Of all the major cities in the world, few have gone through as much change in the past 150 or so years as Ho Chi Minh City. No better example of this change can be found than Reunification Palace.
Construction was completed on the originally building in 1871 by the French during their occupation. The building was then named Norodom Palace and served as the Governor’s residence.
For a brief period in 1945 the palace became the headquarters of the Japanense during a strange period where the Vietnamese hoped that the Japenese would make better rulers than the French. Following Japan’s defeat in WWII the palace returned to French hands.
Following the French defeat in Dien Bien Phu in 1954 they with drew from Vietnam but were replaced by the Americans. The palace was renamed Independence palace and became the residence of the Prime Minister of the Republic of Vietnam (South Vietnam).

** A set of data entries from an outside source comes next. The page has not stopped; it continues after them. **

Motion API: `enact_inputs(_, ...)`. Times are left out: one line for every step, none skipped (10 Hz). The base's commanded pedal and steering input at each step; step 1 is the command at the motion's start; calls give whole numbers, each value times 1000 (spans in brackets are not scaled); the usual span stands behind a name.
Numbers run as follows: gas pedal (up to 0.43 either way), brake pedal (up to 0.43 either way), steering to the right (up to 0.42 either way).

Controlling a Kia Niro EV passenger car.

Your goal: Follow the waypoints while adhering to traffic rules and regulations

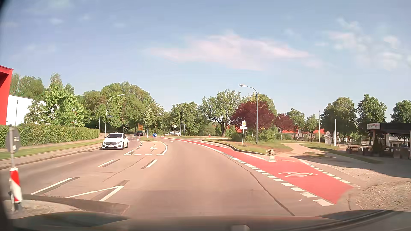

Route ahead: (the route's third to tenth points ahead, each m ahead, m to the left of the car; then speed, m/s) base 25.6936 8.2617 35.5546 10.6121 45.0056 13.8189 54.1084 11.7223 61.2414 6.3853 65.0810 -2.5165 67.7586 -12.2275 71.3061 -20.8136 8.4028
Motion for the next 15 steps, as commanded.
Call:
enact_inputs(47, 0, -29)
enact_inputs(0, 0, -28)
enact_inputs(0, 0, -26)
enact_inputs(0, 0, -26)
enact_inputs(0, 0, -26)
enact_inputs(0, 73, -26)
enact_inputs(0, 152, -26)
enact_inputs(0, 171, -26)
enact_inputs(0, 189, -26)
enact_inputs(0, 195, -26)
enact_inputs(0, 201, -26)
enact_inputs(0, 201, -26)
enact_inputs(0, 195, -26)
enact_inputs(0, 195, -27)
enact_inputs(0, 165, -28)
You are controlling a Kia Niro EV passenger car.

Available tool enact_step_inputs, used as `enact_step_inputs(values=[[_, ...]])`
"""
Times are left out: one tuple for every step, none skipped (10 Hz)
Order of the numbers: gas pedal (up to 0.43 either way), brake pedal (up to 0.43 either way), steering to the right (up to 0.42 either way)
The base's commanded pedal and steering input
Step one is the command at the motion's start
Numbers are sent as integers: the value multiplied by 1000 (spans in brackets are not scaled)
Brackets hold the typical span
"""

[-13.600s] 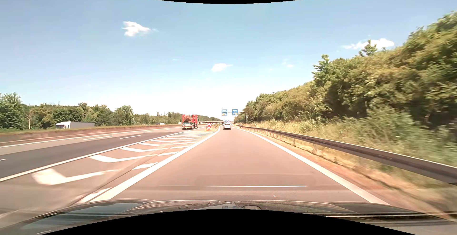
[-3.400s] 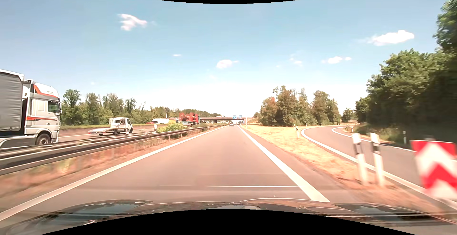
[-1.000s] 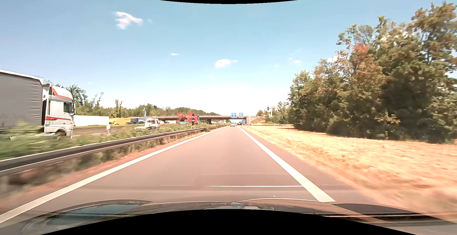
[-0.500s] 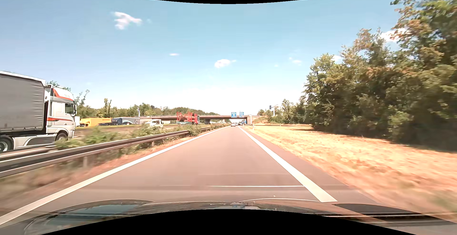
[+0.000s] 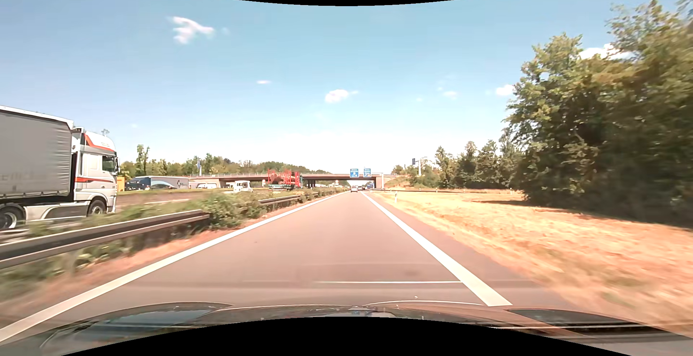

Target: Follow the waypoints while adhering to traffic rules and regulations

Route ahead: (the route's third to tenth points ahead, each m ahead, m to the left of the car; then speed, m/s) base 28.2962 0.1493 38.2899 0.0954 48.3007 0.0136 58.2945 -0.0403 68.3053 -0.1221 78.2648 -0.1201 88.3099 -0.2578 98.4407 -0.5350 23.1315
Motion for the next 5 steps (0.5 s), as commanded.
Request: enact_step_inputs(values=[[240,0,-1],[240,0,-1],[228,0,-1],[228,0,-1],[220,0,-1]])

In 1962 the palace was bombed by two planes from the Saigon Army, destroying the left wing. The prime minister, Ngo Dinh Diem, ordered the demolition of the remaining building and construction of the current palace. The new palace features less french influence and a combination of modern and oriental architecture. Construction was completed in 1966. The prime minister never saw the new palace as he was assassinated in 1963.
The change doesn’t end there. On April 30, 1975, tanks from the LIberation Army crashed through the main gates, ending 30 years of conflict between the North and South Vietnamese and beginning the reunification of Vietnam under the leadership of the Vietnamese Communist party. The fulfilment of Ho Chi Minh’s dreams.
The palace was then renamed a final time to its current title, Reunification Palace, and it formal role as the residence of the head of state ended. Now a days the palace serves primarily as a tourist attraction, having an excellent free english speaking tour leaving every 15 minutes. Definitely a must do if you are here.